From an 11-page letter to an atheist mathematician, the whole of which will be published later in a book:
Overall, the letter is devoted to an unfailingly polite, though occasionally pointed, response from Benedict on several stock subjects in the exchange between believers and their atheist critics:
Whether theology can be considered a “science”
Whether empirical sciences such as biology, and even mathematics, also have their flights of fancy – what Benedict describes as lapses into “science fiction” …
Benedict also faults Odifreddi for proposing a “religion of mathematics” which fails to consider what he believes to be “three fundamental themes of human existence”: freedom, love and evil.
Also this;
“Whatever neurobiology does or doesn’t say about freedom, in the real drama of our history it’s there as a determining reality, and it has to be taken into consideration,” Benedict writes.
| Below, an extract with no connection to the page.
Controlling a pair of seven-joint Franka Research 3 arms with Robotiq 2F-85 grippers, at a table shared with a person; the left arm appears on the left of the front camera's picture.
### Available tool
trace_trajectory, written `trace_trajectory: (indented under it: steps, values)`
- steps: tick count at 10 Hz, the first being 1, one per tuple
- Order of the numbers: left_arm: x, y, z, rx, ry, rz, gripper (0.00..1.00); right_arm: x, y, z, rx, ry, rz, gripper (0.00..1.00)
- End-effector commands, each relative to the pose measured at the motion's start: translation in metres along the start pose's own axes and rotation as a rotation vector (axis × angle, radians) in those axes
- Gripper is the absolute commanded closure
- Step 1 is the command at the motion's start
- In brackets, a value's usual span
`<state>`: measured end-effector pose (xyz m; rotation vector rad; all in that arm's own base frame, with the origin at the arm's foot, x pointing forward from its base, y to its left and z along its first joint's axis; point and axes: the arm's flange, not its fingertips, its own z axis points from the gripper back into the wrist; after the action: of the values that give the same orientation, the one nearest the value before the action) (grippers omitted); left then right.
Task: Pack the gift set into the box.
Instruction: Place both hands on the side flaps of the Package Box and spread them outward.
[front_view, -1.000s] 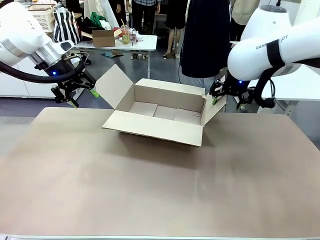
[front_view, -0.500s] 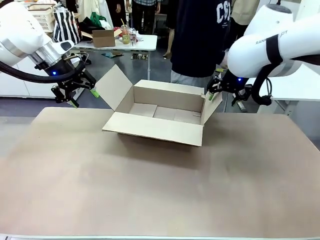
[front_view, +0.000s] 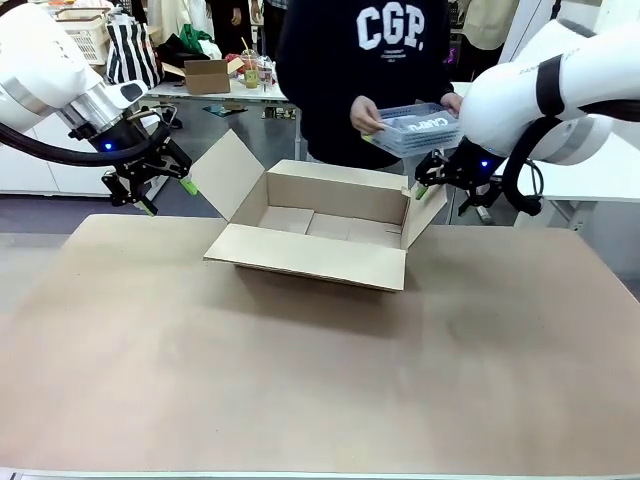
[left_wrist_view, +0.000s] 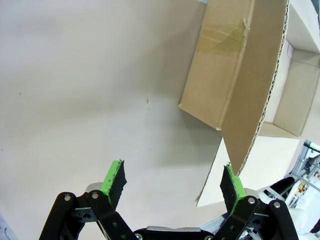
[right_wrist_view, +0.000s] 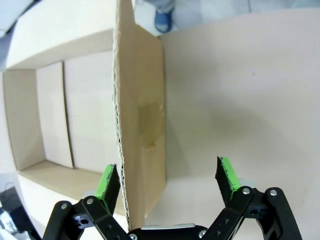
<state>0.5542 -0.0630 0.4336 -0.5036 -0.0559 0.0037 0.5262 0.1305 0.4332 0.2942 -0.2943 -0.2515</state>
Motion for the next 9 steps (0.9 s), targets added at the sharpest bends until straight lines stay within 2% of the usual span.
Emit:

We’ll need to see it in context, of course, but his choice of language is curious and evokes his friend Cardinal Schonborn’s comments that so shocked the New York Times eight years ago.
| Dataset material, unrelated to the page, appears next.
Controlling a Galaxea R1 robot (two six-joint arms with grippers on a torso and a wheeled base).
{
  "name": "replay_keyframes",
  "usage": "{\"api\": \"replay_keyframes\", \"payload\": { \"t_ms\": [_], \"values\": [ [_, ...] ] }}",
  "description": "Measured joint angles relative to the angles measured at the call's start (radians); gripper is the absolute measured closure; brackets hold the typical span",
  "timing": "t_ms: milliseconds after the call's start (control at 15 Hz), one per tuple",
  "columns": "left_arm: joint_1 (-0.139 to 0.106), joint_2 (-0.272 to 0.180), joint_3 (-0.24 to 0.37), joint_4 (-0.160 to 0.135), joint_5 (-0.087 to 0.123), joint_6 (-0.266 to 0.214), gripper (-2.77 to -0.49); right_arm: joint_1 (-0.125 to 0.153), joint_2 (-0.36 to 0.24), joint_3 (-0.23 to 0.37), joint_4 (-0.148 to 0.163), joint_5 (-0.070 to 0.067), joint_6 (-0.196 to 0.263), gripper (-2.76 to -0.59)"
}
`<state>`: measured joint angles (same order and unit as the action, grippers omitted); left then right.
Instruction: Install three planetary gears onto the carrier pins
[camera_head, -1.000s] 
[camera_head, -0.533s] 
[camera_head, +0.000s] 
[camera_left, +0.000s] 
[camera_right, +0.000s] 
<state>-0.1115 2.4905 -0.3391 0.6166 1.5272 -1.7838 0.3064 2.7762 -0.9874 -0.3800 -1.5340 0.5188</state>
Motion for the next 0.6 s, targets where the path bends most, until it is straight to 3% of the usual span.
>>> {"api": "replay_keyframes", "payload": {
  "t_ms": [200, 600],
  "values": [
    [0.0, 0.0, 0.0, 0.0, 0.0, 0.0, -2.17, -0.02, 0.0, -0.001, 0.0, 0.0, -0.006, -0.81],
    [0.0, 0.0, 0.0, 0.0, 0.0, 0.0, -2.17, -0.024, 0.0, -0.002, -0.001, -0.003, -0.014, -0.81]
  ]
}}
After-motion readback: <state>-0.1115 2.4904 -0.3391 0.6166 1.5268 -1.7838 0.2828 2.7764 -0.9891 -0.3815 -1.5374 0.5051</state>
Clearly, unlike many clergy, Benedict understands what the issues are and — one can but hope — appears willing to avoid meaningless no-conflict-between-faith-and-science phraseology, in favour of asking: Whose faith? What science? What counts as science? For example, if neuroscientists insist that denying free will is the “science” view, the Church has no option but to oppose them, and they would say that that means the Church is “opposing science.”